• _TASK DESCRIPTION_
Report back every line of the entries that contains "base", exactly as written.

DATA PROVIDED: Begin

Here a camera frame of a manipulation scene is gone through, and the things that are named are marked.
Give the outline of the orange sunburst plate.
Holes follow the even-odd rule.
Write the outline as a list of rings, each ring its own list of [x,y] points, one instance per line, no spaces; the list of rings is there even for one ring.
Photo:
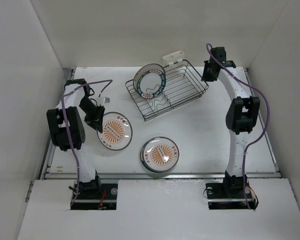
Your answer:
[[[168,137],[154,137],[146,142],[143,158],[153,173],[167,173],[178,163],[180,151]]]
[[[103,116],[102,133],[97,132],[101,144],[111,151],[122,151],[127,148],[133,138],[133,128],[123,114],[107,112]]]

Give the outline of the grey wire dish rack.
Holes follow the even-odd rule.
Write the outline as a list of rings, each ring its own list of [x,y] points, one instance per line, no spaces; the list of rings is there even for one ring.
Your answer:
[[[164,69],[166,86],[156,98],[144,99],[139,96],[133,87],[132,79],[125,83],[144,121],[152,120],[202,97],[209,88],[208,83],[202,81],[202,75],[186,59],[166,65]]]

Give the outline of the green rim deep plate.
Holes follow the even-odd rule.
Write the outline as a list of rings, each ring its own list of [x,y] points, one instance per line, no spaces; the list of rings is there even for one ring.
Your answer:
[[[150,171],[150,172],[153,173],[152,169],[149,168],[149,166],[146,164],[146,161],[145,161],[145,159],[144,159],[144,157],[143,157],[143,153],[144,153],[144,150],[145,150],[145,146],[146,146],[146,145],[147,145],[147,143],[144,143],[143,146],[142,146],[142,148],[141,148],[141,150],[140,150],[140,161],[141,161],[142,165],[143,165],[148,171]]]
[[[166,87],[166,71],[157,63],[140,68],[133,78],[133,88],[144,99],[159,97]]]

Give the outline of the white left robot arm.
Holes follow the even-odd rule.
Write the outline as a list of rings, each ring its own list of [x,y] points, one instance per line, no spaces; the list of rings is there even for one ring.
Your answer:
[[[97,133],[103,132],[104,101],[92,100],[93,94],[85,79],[68,80],[60,103],[46,112],[53,145],[63,152],[71,151],[76,162],[77,183],[73,189],[76,198],[88,195],[94,199],[102,192],[96,169],[81,155],[86,141],[84,124]]]

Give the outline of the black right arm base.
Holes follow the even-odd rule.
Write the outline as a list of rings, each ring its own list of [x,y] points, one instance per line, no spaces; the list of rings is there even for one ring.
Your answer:
[[[259,206],[259,199],[248,183],[244,190],[239,187],[226,192],[222,182],[208,182],[203,195],[209,210],[256,210]]]

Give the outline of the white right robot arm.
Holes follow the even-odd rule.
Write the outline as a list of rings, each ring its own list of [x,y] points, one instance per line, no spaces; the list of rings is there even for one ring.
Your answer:
[[[92,173],[113,169],[152,177],[169,175],[183,164],[193,167],[201,153],[222,150],[207,138],[225,137],[228,163],[221,183],[213,192],[226,199],[250,198],[246,157],[257,124],[261,99],[238,77],[235,63],[227,60],[224,47],[206,45],[209,59],[199,73],[188,61],[162,66],[150,63],[128,81],[112,77],[90,81],[96,96],[93,107],[109,98],[99,130],[87,131],[82,159]],[[203,107],[209,83],[222,83],[230,105],[224,120],[214,120]]]

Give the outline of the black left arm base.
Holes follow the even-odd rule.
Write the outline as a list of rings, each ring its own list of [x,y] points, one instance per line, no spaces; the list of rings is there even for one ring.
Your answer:
[[[103,183],[101,192],[79,194],[74,203],[70,203],[71,210],[108,211],[117,209],[118,184]]]

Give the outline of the white cutlery holder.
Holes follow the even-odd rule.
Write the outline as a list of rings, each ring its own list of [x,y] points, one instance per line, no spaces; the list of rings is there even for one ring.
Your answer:
[[[171,66],[179,64],[183,61],[185,53],[182,50],[167,54],[162,57],[162,62],[164,66]]]

DATA PROVIDED: End

• _SOLUTION FOR THIS PROBLEM_
Give the outline of the black right arm base.
Give the outline of the black left arm base.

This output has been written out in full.